**Task directions**
Somewhere below is a line with "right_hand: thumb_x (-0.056" and, later, a line with "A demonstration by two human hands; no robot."; repeat those two lines and all the lines between them, exactly as they are.

::: Input records :::

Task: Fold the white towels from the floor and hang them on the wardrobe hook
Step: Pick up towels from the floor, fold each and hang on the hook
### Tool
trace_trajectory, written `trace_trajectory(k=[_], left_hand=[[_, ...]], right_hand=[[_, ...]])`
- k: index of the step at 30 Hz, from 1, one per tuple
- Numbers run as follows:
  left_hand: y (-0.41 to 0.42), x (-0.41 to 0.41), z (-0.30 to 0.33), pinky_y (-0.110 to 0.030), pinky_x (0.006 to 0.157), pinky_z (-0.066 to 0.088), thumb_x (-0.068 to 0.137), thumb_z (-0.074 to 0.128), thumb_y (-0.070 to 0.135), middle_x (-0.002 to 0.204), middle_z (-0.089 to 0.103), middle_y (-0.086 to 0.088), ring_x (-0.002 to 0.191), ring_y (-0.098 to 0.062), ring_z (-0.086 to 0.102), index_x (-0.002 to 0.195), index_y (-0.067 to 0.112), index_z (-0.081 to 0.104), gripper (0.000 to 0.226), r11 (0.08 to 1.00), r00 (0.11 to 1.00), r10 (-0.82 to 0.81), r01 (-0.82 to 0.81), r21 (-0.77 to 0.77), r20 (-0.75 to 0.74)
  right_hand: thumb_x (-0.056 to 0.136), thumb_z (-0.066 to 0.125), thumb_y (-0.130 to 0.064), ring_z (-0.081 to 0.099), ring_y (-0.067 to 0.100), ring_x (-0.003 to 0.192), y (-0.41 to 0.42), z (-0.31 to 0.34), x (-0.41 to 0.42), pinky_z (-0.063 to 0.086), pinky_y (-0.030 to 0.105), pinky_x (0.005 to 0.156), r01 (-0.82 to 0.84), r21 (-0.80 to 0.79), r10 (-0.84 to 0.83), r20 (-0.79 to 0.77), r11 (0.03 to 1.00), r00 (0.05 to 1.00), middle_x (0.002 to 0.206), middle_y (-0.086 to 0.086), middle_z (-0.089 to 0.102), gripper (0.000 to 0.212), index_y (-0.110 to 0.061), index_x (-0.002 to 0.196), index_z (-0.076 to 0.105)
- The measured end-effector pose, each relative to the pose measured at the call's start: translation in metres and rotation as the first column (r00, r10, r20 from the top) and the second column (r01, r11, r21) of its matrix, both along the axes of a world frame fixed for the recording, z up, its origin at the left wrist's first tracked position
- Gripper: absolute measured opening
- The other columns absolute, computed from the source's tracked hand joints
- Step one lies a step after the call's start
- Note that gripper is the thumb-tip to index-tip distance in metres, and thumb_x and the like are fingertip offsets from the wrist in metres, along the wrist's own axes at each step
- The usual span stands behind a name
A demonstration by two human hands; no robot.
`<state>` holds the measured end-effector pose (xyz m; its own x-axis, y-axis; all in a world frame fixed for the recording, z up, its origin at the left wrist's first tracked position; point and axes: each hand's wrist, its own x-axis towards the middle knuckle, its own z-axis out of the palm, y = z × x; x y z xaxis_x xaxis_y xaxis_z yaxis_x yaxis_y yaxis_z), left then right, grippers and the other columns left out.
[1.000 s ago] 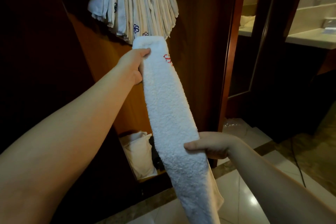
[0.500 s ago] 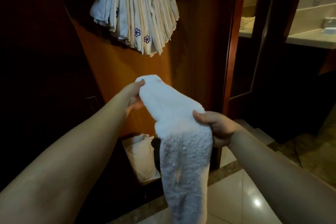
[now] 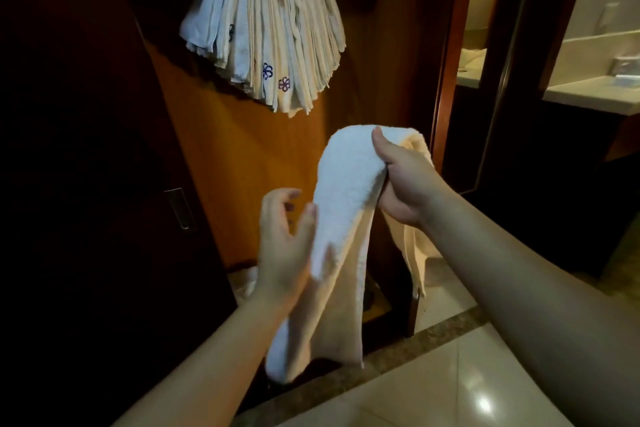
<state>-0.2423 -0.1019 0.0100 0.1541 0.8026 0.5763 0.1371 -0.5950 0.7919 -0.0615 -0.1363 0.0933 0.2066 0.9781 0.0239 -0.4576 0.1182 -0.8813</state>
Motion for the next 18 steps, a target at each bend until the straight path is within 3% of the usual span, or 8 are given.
trace_trajectory(k=[2,4,7,10,14,18], left_hand=[[-0.017,0.006,-0.007,-0.015,0.096,0.042,0.089,0.055,0.059,0.128,0.041,0.027,0.122,0.001,0.044,0.128,0.048,0.038,0.043,0.996,0.984,-0.048,0.06,0.068,-0.169],[-0.022,0.015,-0.009,-0.027,0.102,0.047,0.091,0.059,0.05,0.141,0.039,0.021,0.131,0.0,0.04,0.141,0.041,0.033,0.058,0.998,0.963,-0.032,0.046,0.046,-0.267],[-0.018,0.026,-0.006,-0.03,0.109,0.043,0.092,0.062,0.039,0.154,0.035,0.011,0.14,-0.005,0.035,0.151,0.03,0.024,0.071,1.0,0.934,0.012,-0.004,0.024,-0.358],[-0.013,0.039,-0.006,-0.034,0.104,0.05,0.093,0.061,0.038,0.154,0.038,0.007,0.138,-0.009,0.042,0.152,0.029,0.022,0.071,1.0,0.93,0.03,-0.028,0.012,-0.365],[0.003,0.045,-0.016,-0.032,0.086,0.058,0.089,0.063,0.03,0.131,0.057,0.009,0.114,-0.01,0.059,0.142,0.029,0.039,0.058,0.987,0.921,0.146,-0.162,-0.015,-0.361],[0.028,0.024,-0.045,-0.033,0.06,0.055,0.088,0.059,0.018,0.083,0.061,0.013,0.074,-0.01,0.062,0.098,0.037,0.053,0.023,0.963,0.827,0.152,-0.246,-0.107,-0.541]], right_hand=[[0.101,0.054,-0.043,0.06,0.022,0.126,0.002,0.008,-0.009,0.039,0.047,0.115,0.064,-0.008,-0.063,0.071,0.998,0.995,0.132,0.004,0.066,0.042,-0.013,0.13,0.055],[0.102,0.053,-0.042,0.054,0.024,0.132,0.005,0.015,-0.016,0.035,0.048,0.118,0.112,0.002,-0.112,0.111,0.994,0.988,0.14,0.005,0.061,0.052,-0.008,0.141,0.048],[0.102,0.05,-0.047,0.048,0.025,0.138,0.012,0.023,-0.02,0.034,0.047,0.119,0.173,0.007,-0.172,0.193,0.985,0.966,0.148,0.006,0.053,0.061,-0.006,0.146,0.043],[0.101,0.05,-0.051,0.047,0.027,0.138,0.017,0.029,-0.02,0.035,0.048,0.118,0.216,0.026,-0.216,0.254,0.976,0.943,0.149,0.006,0.051,0.067,-0.005,0.149,0.039],[0.099,0.053,-0.052,0.049,0.027,0.135,0.017,0.036,-0.019,0.037,0.049,0.117,0.256,0.046,-0.26,0.231,0.966,0.938,0.145,0.007,0.052,0.069,-0.006,0.148,0.039],[0.097,0.057,-0.053,0.06,0.021,0.118,0.016,0.05,0.001,0.05,0.042,0.104,0.37,0.09,-0.381,0.2,0.924,0.903,0.124,0.004,0.061,0.044,-0.015,0.116,0.05]])
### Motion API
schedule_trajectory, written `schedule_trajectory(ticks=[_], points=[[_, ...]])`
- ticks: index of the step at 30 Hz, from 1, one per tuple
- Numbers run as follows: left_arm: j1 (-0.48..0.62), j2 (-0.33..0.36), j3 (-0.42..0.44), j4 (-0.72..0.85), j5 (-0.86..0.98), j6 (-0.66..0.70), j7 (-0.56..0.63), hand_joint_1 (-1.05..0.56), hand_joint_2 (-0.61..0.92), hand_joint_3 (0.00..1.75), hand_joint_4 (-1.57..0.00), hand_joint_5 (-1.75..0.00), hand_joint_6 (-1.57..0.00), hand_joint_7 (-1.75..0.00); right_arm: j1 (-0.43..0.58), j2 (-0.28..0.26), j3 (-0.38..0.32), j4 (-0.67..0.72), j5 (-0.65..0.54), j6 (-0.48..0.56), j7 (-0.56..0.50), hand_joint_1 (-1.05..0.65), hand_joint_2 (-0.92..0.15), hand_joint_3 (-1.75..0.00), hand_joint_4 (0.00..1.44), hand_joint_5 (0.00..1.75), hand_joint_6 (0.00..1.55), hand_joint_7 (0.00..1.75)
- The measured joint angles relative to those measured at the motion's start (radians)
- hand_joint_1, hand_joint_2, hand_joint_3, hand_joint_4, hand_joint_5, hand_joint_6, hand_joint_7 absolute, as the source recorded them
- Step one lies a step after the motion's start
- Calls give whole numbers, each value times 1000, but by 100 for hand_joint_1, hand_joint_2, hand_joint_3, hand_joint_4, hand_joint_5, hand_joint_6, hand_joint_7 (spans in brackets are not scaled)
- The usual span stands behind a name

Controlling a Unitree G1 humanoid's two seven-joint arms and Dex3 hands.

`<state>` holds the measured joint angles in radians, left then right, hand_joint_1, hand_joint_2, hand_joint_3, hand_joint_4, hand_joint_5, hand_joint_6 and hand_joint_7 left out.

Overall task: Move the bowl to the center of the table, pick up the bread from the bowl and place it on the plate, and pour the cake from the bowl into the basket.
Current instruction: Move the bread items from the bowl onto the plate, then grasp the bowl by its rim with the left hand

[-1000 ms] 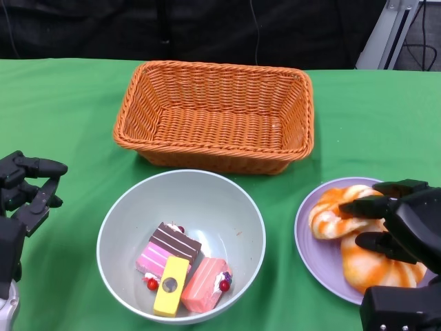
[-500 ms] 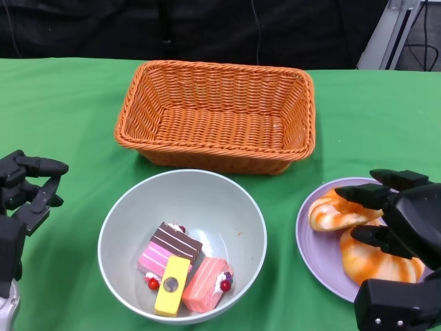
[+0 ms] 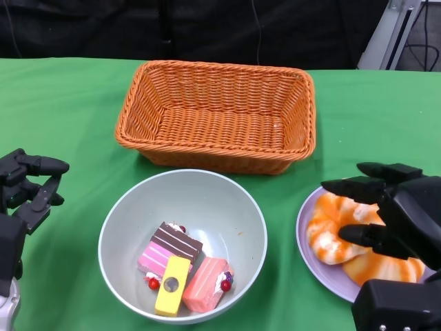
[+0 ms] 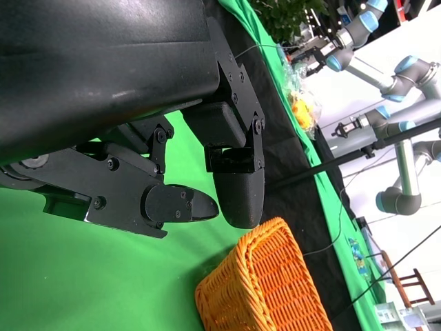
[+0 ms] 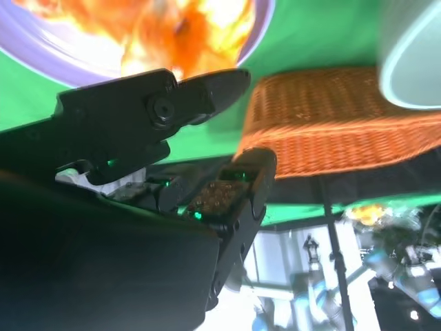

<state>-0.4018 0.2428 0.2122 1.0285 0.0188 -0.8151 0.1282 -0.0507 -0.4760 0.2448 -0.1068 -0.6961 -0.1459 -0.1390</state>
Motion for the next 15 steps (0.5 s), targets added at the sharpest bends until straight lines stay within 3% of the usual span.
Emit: schedule_trajectory(ticks=[7,11,13,15], points=[[-1,0,0,0,0,0,0,-10,92,31,-87,-125,-91,-87,48,15,-52,-140,150,15,149,-48,-88,0,60,5,76,3],[-1,0,-1,0,-1,0,0,-10,92,31,-87,-126,-91,-86,68,136,-102,-140,423,-48,174,-31,-87,-2,86,19,87,8],[-1,0,-3,0,2,0,0,-10,92,31,-87,-127,-91,-86,67,187,-119,-136,518,-94,182,-30,-87,-2,89,21,89,9],[-1,0,-3,0,4,0,0,-11,92,31,-86,-127,-91,-86,67,214,-126,-133,582,-114,197,-23,-89,-7,81,66,90,20]])
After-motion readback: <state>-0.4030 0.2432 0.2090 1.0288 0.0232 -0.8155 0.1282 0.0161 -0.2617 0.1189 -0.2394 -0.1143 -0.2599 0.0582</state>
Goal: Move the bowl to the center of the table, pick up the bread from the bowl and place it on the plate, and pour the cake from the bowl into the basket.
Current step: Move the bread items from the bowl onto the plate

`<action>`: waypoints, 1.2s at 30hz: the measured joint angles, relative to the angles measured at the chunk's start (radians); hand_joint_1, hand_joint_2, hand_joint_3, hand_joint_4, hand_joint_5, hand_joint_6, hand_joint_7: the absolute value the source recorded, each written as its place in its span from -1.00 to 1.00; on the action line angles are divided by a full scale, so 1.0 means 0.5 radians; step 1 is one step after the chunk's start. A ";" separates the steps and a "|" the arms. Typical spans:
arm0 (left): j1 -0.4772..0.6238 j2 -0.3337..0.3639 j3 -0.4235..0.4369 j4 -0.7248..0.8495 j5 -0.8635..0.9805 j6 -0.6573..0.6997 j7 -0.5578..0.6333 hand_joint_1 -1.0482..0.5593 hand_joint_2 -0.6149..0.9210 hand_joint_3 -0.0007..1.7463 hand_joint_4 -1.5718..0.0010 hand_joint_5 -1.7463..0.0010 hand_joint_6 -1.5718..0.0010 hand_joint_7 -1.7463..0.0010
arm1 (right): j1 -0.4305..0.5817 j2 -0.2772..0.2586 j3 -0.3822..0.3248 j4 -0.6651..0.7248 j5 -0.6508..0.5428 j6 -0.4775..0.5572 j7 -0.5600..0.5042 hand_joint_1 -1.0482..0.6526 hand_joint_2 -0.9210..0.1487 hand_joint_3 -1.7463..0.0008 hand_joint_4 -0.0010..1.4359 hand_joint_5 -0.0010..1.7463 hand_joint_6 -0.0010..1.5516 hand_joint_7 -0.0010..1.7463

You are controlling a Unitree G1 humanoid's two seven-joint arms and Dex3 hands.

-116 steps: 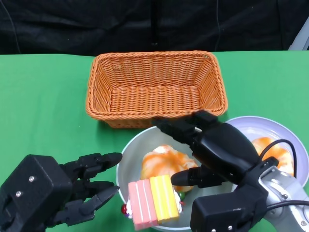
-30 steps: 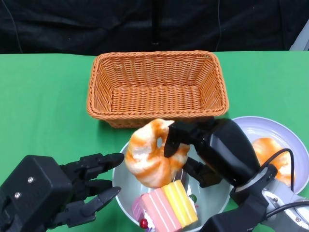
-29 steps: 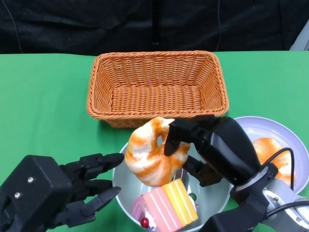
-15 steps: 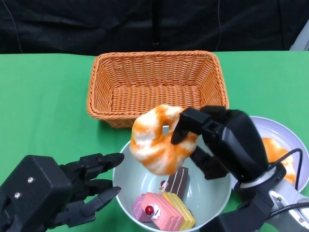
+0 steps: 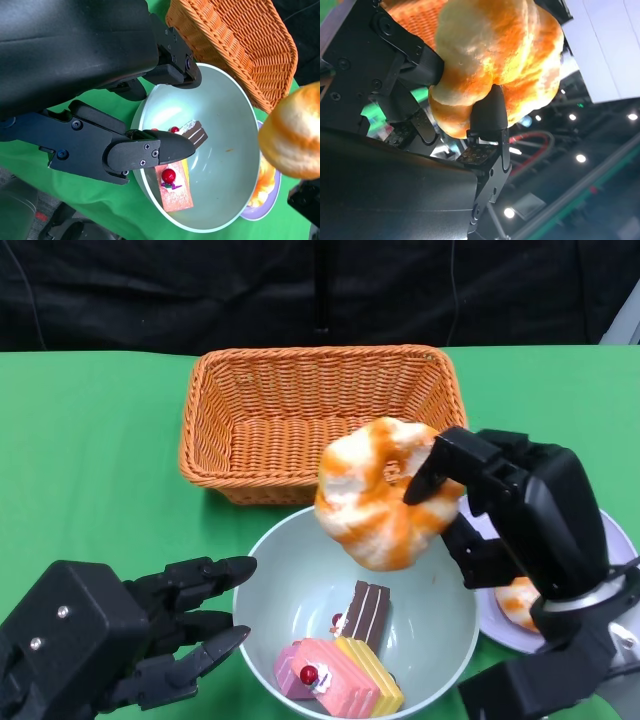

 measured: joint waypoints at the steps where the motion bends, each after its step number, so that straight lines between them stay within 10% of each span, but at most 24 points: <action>1: 0.000 0.000 0.001 0.002 0.000 0.000 0.000 -0.39 1.00 -0.44 0.64 0.38 0.48 0.99 | 0.010 0.000 -0.010 -0.004 0.007 0.003 0.025 -0.03 0.43 -1.00 0.47 1.00 0.03 1.00; 21: -0.001 0.013 0.086 0.029 -0.005 -0.196 0.000 -0.41 1.00 -0.44 0.65 0.36 0.50 1.00 | 0.373 -0.093 -0.535 -0.528 0.384 0.272 0.587 0.15 0.59 -0.99 0.46 1.00 0.08 0.82; 36: 0.034 0.037 0.110 -0.002 -0.017 -0.208 -0.001 -0.41 1.00 -0.44 0.67 0.33 0.50 1.00 | 0.425 -0.134 -0.643 -0.572 0.353 0.582 0.799 0.20 0.49 -0.90 0.40 1.00 0.02 0.91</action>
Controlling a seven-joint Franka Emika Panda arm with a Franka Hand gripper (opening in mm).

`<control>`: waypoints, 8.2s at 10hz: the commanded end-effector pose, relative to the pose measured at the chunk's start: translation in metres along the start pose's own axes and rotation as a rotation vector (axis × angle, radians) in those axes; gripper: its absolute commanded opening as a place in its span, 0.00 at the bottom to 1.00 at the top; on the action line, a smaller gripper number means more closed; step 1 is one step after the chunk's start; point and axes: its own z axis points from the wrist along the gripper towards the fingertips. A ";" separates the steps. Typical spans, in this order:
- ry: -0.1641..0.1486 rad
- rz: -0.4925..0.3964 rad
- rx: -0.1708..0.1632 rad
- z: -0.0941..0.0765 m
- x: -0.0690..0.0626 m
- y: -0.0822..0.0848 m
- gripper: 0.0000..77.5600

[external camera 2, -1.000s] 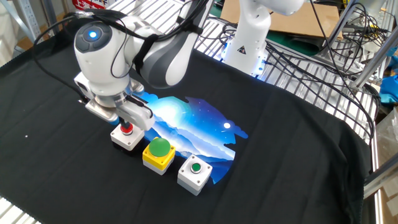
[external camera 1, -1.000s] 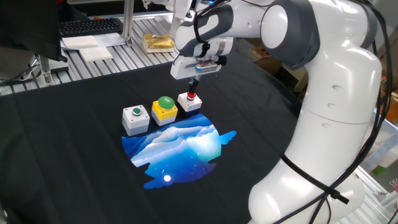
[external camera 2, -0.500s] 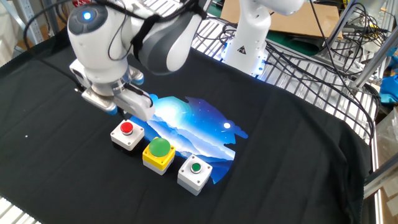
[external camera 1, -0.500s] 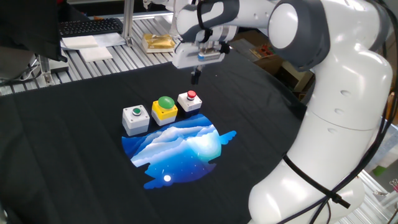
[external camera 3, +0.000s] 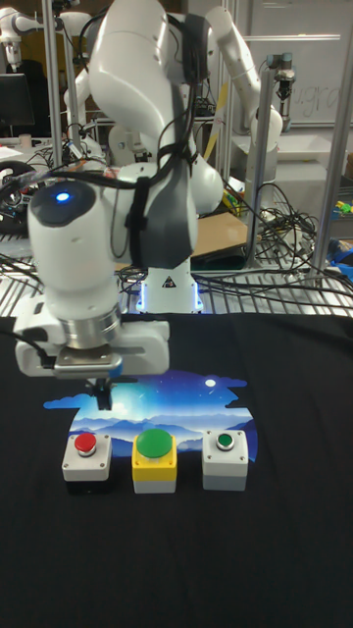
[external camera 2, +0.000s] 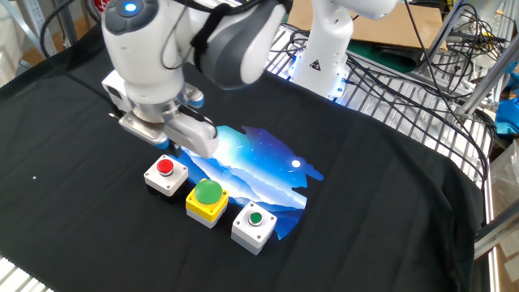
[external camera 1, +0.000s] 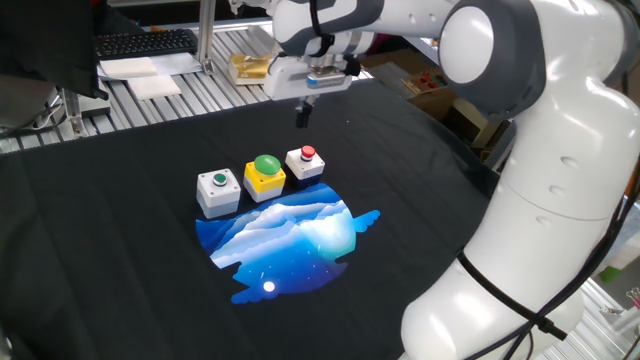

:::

**Written response**
  right_hand: thumb_x (-0.056 to 0.136), thumb_z (-0.066 to 0.125), thumb_y (-0.130 to 0.064), ring_z (-0.081 to 0.099), ring_y (-0.067 to 0.100), ring_x (-0.003 to 0.192), y (-0.41 to 0.42), z (-0.31 to 0.34), x (-0.41 to 0.42), pinky_z (-0.063 to 0.086), pinky_y (-0.030 to 0.105), pinky_x (0.005 to 0.156), r01 (-0.82 to 0.84), r21 (-0.80 to 0.79), r10 (-0.84 to 0.83), r20 (-0.79 to 0.77), r11 (0.03 to 1.00), r00 (0.05 to 1.00), middle_x (0.002 to 0.206), middle_y (-0.086 to 0.086), middle_z (-0.089 to 0.102), gripper (0.000 to 0.212), index_y (-0.110 to 0.061), index_x (-0.002 to 0.196), index_z (-0.076 to 0.105)
- The measured end-effector pose, each relative to the pose measured at the call's start: translation in metres and rotation as the first column (r00, r10, r20 from the top) and the second column (r01, r11, r21) of its matrix, both along the axes of a world frame fixed for the recording, z up, its origin at the left wrist's first tracked position
- Gripper: absolute measured opening
- The other columns absolute, computed from the source's tracked hand joints
- Step one lies a step after the call's start
- Note that gripper is the thumb-tip to index-tip distance in metres, and thumb_x and the like are fingertip offsets from the wrist in metres, along the wrist's own axes at each step
- The usual span stands behind a name
A demonstration by two human hands; no robot.

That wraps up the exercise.